→ **Your objective**
Some of the lines below need repeating. Reproduce exactly those between the lines holding "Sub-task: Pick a" and "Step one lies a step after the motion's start", inclusive.

→ **Source material**
==================================================

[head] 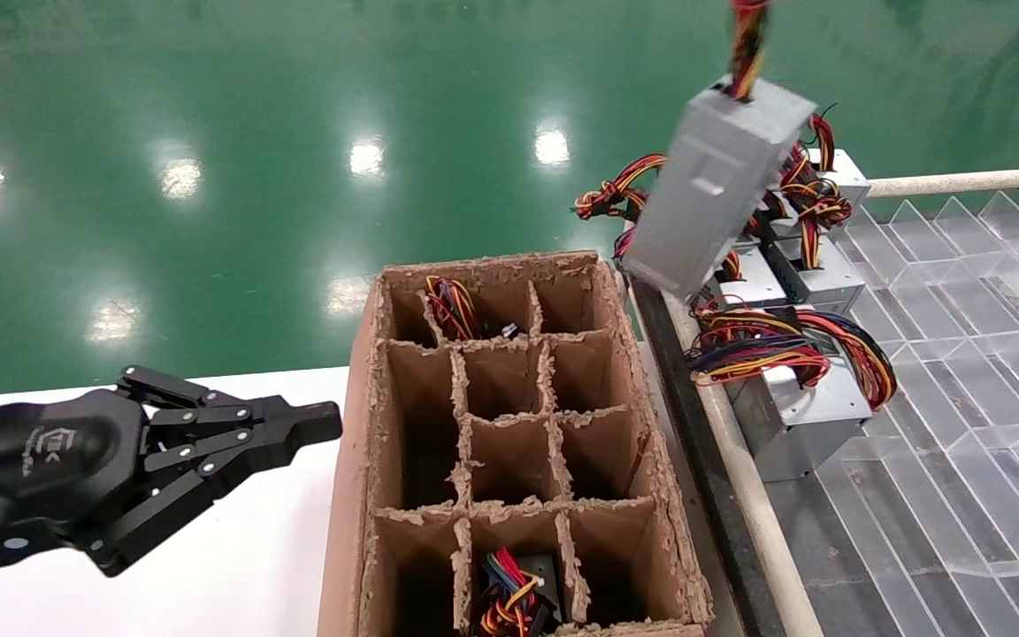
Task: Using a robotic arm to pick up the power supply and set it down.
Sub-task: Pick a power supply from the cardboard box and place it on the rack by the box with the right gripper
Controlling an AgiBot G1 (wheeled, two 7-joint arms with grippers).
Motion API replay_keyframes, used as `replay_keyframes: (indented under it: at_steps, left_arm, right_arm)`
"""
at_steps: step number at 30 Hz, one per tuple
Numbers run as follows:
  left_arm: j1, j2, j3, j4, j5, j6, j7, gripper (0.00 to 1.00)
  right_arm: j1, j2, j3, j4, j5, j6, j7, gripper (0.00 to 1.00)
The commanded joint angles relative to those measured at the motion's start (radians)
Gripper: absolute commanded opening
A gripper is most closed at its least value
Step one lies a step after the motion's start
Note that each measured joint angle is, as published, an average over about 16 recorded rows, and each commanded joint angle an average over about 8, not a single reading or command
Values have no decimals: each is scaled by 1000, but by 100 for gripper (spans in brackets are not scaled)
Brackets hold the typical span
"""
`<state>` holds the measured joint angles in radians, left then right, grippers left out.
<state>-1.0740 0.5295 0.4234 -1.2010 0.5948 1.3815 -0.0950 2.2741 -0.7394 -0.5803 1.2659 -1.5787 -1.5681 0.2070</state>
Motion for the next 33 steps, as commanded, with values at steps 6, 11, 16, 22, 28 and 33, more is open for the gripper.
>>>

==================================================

→ **Written response**
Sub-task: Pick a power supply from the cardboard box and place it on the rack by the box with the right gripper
Controlling an AgiBot G1 (wheeled, two 7-joint arms with grippers).
Motion API replay_keyframes, used as `replay_keyframes: (indented under it: at_steps, left_arm, right_arm)`
"""
at_steps: step number at 30 Hz, one per tuple
Numbers run as follows:
  left_arm: j1, j2, j3, j4, j5, j6, j7, gripper (0.00 to 1.00)
  right_arm: j1, j2, j3, j4, j5, j6, j7, gripper (0.00 to 1.00)
The commanded joint angles relative to those measured at the motion's start (radians)
Gripper: absolute commanded opening
A gripper is most closed at its least value
Step one lies a step after the motion's start

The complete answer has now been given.